Everything from the line containing "Ground white desk" to the end of the records below should be repeated exactly, with no other lines added.

### [Records for this task]
Start of Block

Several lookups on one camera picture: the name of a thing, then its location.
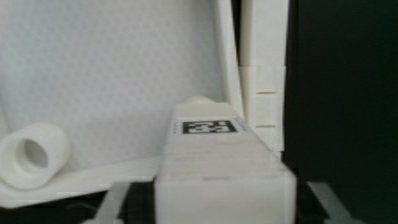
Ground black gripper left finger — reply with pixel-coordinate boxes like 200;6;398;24
82;182;130;224

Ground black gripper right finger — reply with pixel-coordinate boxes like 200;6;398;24
308;182;367;224

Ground white desk tabletop tray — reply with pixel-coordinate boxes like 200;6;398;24
0;0;242;208

End of Block

### [Task answer]
Ground white desk tabletop tray — reply with pixel-coordinate boxes like 200;6;398;24
0;0;242;208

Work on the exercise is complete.